* Your goal *
Output every record below exactly.

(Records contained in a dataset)
=-=-=-=-=

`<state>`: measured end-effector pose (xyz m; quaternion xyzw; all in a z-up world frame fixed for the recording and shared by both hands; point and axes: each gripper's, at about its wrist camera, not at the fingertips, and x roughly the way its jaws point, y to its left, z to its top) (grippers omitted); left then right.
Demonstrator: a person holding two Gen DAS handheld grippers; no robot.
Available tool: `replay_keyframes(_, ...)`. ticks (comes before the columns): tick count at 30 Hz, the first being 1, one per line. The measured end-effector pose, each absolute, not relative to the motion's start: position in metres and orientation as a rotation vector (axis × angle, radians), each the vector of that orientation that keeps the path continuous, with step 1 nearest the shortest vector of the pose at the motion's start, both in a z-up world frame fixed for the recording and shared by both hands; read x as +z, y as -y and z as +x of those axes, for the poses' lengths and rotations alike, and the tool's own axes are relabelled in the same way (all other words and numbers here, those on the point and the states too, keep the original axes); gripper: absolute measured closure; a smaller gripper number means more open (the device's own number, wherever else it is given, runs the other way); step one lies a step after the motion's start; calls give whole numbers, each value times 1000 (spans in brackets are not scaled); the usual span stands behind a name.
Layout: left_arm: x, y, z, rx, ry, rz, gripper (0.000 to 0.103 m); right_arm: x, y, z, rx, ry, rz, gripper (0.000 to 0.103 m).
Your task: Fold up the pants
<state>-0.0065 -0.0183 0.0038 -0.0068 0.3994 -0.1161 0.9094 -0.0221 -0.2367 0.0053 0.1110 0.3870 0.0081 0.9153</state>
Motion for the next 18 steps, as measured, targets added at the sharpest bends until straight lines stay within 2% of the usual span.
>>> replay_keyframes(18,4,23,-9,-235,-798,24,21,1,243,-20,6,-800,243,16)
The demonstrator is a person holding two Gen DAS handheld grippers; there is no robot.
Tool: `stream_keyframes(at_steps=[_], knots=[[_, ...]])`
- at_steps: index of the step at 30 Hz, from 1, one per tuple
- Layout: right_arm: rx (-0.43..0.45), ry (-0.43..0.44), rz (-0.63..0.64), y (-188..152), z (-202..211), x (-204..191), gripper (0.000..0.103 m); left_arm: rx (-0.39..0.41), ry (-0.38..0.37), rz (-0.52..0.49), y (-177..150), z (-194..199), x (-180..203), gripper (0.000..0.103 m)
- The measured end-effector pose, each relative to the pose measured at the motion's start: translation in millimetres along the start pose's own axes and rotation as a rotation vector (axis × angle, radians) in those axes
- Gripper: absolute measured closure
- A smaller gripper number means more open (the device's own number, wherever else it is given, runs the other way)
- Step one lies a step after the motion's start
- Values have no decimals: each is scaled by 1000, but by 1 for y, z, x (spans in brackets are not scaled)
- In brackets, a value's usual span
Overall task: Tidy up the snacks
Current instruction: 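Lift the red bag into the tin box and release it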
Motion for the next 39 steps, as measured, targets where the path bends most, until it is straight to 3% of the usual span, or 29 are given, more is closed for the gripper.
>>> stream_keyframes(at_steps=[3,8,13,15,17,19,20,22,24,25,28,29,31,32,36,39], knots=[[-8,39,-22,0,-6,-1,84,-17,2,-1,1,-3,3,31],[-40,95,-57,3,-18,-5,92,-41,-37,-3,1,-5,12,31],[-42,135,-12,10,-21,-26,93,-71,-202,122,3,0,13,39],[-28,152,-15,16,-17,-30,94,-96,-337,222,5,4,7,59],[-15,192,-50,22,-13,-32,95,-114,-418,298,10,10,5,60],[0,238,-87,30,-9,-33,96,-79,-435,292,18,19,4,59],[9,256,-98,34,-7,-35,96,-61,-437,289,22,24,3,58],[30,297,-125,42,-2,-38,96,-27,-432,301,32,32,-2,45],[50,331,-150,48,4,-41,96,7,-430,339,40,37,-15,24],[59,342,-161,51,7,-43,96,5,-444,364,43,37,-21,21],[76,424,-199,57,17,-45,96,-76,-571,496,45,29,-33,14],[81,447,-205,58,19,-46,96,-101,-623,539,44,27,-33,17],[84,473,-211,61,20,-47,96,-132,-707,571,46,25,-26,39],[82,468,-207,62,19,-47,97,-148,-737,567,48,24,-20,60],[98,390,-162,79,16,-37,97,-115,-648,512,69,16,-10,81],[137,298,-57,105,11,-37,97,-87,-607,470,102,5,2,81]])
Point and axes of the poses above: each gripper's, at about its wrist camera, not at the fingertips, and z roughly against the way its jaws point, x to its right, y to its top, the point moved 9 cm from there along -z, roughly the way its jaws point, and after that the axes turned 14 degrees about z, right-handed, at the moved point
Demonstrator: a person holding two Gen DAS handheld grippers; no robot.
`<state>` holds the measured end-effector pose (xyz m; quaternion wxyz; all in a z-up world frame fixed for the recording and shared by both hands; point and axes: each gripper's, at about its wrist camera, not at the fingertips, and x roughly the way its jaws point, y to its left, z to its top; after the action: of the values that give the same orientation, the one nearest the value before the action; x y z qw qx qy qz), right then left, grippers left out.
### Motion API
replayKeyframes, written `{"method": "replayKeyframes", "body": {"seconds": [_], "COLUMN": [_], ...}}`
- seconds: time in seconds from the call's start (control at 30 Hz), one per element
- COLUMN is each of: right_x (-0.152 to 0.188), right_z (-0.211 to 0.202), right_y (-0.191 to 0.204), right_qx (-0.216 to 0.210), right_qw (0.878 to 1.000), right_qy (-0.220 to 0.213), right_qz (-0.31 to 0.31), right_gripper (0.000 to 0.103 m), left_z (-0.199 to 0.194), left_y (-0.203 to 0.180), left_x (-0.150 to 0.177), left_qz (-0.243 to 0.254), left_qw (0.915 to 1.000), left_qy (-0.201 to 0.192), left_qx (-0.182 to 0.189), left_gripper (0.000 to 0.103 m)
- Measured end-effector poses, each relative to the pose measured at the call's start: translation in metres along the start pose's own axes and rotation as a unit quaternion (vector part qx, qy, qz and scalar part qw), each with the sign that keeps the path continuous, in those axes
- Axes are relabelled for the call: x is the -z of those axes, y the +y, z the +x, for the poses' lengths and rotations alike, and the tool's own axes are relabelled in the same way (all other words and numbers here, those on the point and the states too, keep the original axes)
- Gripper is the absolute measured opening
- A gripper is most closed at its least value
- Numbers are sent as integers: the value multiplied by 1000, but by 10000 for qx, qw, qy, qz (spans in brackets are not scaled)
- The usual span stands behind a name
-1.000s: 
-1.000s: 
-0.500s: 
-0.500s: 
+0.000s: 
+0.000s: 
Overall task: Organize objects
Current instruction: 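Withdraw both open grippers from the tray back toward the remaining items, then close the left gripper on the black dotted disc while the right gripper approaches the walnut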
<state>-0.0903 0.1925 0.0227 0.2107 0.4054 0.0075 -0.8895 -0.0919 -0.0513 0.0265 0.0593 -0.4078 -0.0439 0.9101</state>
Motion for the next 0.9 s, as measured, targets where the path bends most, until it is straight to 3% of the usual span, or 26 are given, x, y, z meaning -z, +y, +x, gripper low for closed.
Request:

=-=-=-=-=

* Completed task *
`<state>`: measured end-effector pose (xyz m; quaternion xyzw; all in a z-up world frame fixed for the recording and shared by both hands; point and axes: each gripper's, at about its wrist camera, not at the fingertips, and x roughly the way its jaws point, y to its left, z to its top) (grippers omitted); left then right.
Demonstrator: a person holding two Gen DAS handheld grippers; no robot.
Available tool: `replay_keyframes(_, ...)`. ticks (comes before the columns): tick count at 30 Hz, the first being 1, one per line. The measured end-effector pose, each absolute, not relative to the motion's start: position in metres and orientation as a rotation vector (axis × angle, radians), each the vector of that orientation that keeps the path continuous, with step 1 nearest the shortest vector of the pose at the motion's start, both in a z-up world frame fixed for the recording and shared by both hands; read x as +z, y as -y and z as +x of those axes, for the poses' lengths and rotations alike, and the tool's own axes are relabelled in the same way (all other words and numbers here, those on the point and the states too, keep the original axes); gripper: absolute measured closure; a smaller gripper number means more open (the device's own number, wherever else it is given, runs the other way); step one lies a step after the motion's start; calls give whole numbers, each value times 1000 (spans in brackets are not scaled); the usual span stands behind a name.
Layout: left_arm: x, y, z, rx, ry, rz, gripper (0.000 to 0.103 m); right_arm: x, y, z, rx, ry, rz, gripper (0.000 to 0.103 m).
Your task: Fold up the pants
<state>-0.0065 -0.0183 0.0038 -0.0068 0.3994 -0.1161 0.9094 -0.0221 -0.2367 0.0053 0.1110 0.3870 0.0081 0.9153</state>
Motion for the next 18 steps, as measured, targets added at the sharpest bends until straight lines stay within 2% of the usual span.
>>> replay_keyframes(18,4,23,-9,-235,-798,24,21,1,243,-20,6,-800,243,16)
The demonstrator is a person holding two Gen DAS handheld grippers; there is no robot.
Tool: `stream_keyframes(at_steps=[_], knots=[[_, ...]])`
- at_steps: index of the step at 30 Hz, from 1, one per tuple
- Layout: right_arm: rx (-0.43..0.45), ry (-0.43..0.44), rz (-0.63..0.64), y (-188..152), z (-202..211), x (-204..191), gripper (0.000..0.103 m); left_arm: rx (-0.39..0.41), ry (-0.38..0.37), rz (-0.52..0.49), y (-177..150), z (-194..199), x (-180..203), gripper (0.000..0.103 m)
- The measured end-effector pose, each relative to the pose measured at the motion's start: translation in millimetres along the start pose's own axes and rotation as a rotation vector (axis × angle, radians) in those axes
- Gripper: absolute measured closure
- A smaller gripper number means more open (the device's own number, wherever else it is given, runs the other way)
- Step one lies a step after the motion's start
- Values have no decimals: each is scaled by 1000, but by 1 for y, z, x (spans in brackets are not scaled)
- In brackets, a value's usual span
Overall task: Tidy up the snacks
Current instruction: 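Lift the red bag into the tin box and release it
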Motion for the next 39 steps, as measured, targets where the path bends most, until it is straight to 3% of the usual span, or 29 are given, more is closed for the gripper.
>>> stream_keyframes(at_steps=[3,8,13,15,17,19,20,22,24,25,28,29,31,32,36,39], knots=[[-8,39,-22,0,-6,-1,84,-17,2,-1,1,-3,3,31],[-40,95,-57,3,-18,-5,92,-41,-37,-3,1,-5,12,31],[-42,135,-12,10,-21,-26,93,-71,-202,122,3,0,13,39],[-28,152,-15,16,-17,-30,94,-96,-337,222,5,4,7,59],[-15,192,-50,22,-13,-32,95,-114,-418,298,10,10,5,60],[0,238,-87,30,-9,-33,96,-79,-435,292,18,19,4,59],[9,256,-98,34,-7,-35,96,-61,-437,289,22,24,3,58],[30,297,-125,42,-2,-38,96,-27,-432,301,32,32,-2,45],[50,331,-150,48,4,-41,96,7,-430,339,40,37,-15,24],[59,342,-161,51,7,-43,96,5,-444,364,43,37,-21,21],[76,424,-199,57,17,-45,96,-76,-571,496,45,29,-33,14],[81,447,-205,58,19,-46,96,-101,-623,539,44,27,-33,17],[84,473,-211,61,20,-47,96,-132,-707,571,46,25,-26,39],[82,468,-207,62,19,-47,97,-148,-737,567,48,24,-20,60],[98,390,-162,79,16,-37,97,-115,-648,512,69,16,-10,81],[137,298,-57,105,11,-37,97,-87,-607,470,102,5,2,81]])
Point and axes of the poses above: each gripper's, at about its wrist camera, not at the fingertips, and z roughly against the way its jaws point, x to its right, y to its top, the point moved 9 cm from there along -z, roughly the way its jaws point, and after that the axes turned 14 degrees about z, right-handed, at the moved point
Demonstrator: a person holding two Gen DAS handheld grippers; no robot.
`<state>` holds the measured end-effector pose (xyz m; quaternion wxyz; all in a z-up world frame fixed for the recording and shared by both hands; point and axes: each gripper's, at about its wrist camera, not at the fingertips, and x roughly the way its jaws point, y to its left, z to its top; after the action: of the values that give the same orientation, the one nearest the value before the action; x y z qw qx qy qz), right then left, grippers left out.
### Motion API
replayKeyframes, written `{"method": "replayKeyframes", "body": {"seconds": [_], "COLUMN": [_], ...}}`
- seconds: time in seconds from the call's start (control at 30 Hz), one per element
- COLUMN is each of: right_x (-0.152 to 0.188), right_z (-0.211 to 0.202), right_y (-0.191 to 0.204), right_qx (-0.216 to 0.210), right_qw (0.878 to 1.000), right_qy (-0.220 to 0.213), right_qz (-0.31 to 0.31), right_gripper (0.000 to 0.103 m), left_z (-0.199 to 0.194), left_y (-0.203 to 0.180), left_x (-0.150 to 0.177), left_qz (-0.243 to 0.254), left_qw (0.915 to 1.000), left_qy (-0.201 to 0.192), left_qx (-0.182 to 0.189), left_gripper (0.000 to 0.103 m)
- Measured end-effector poses, each relative to the pose measured at the call's start: translation in metres along the start pose's own axes and rotation as a unit quaternion (vector part qx, qy, qz and scalar part qw), each with the sign that keeps the path continuous, in those axes
- Axes are relabelled for the call: x is the -z of those axes, y the +y, z the +x, for the poses' lengths and rotations alike, and the tool's own axes are relabelled in the same way (all other words and numbers here, those on the point and the states too, keep the original axes)
- Gripper is the absolute measured opening
- A gripper is most closed at its least value
- Numbers are sent as integers: the value multiplied by 1000, but by 10000 for qx, qw, qy, qz (spans in brackets are not scaled)
- The usual span stands behind a name
-1.000s: 
-1.000s: 
-0.500s: 
-0.500s: 
+0.000s: 
+0.000s: 
Overall task: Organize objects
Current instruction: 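Withdraw both open grippers from the tray back toward the remaining items, then close the left gripper on the black dotted disc while the right gripper approaches the walnut
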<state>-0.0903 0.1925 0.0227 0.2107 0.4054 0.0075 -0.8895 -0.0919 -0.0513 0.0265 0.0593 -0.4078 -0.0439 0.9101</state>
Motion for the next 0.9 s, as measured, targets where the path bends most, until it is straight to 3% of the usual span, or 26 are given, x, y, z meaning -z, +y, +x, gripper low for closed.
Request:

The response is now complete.